_Exercise data_.
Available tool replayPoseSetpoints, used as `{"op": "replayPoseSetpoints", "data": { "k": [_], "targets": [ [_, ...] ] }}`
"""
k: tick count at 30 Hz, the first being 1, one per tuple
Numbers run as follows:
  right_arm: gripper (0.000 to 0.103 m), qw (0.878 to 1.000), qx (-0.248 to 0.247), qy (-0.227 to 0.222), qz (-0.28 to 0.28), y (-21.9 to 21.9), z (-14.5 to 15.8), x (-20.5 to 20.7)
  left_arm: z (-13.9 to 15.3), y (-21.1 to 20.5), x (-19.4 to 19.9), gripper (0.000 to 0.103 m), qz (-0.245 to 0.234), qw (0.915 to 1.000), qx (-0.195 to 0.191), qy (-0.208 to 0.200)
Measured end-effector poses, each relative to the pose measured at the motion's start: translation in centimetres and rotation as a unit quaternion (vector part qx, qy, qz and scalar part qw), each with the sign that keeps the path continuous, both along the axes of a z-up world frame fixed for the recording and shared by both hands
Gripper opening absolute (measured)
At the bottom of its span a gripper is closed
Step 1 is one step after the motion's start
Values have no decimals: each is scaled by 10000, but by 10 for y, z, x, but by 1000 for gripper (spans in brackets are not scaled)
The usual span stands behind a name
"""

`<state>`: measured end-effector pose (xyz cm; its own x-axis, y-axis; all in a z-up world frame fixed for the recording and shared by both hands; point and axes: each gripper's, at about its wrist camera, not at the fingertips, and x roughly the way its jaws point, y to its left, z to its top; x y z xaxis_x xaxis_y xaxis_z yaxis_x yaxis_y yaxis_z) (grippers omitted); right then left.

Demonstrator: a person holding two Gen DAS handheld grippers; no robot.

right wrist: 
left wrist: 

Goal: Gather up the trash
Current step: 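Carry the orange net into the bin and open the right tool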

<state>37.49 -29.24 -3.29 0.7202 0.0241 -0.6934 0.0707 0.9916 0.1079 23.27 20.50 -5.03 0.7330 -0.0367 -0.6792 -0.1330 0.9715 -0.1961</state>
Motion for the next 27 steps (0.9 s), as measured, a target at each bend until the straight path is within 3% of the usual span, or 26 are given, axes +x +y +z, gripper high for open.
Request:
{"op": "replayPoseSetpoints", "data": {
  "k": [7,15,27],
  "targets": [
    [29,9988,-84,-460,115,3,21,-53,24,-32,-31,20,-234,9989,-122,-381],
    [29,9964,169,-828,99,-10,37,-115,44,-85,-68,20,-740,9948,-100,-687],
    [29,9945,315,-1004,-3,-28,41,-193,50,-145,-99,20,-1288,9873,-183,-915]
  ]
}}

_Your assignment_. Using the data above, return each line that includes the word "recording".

_Output below_.
Measured end-effector poses, each relative to the pose measured at the motion's start: translation in centimetres and rotation as a unit quaternion (vector part qx, qy, qz and scalar part qw), each with the sign that keeps the path continuous, both along the axes of a z-up world frame fixed for the recording and shared by both hands
`<state>`: measured end-effector pose (xyz cm; its own x-axis, y-axis; all in a z-up world frame fixed for the recording and shared by both hands; point and axes: each gripper's, at about its wrist camera, not at the fingertips, and x roughly the way its jaws point, y to its left, z to its top; x y z xaxis_x xaxis_y xaxis_z yaxis_x yaxis_y yaxis_z) (grippers omitted); right then left.

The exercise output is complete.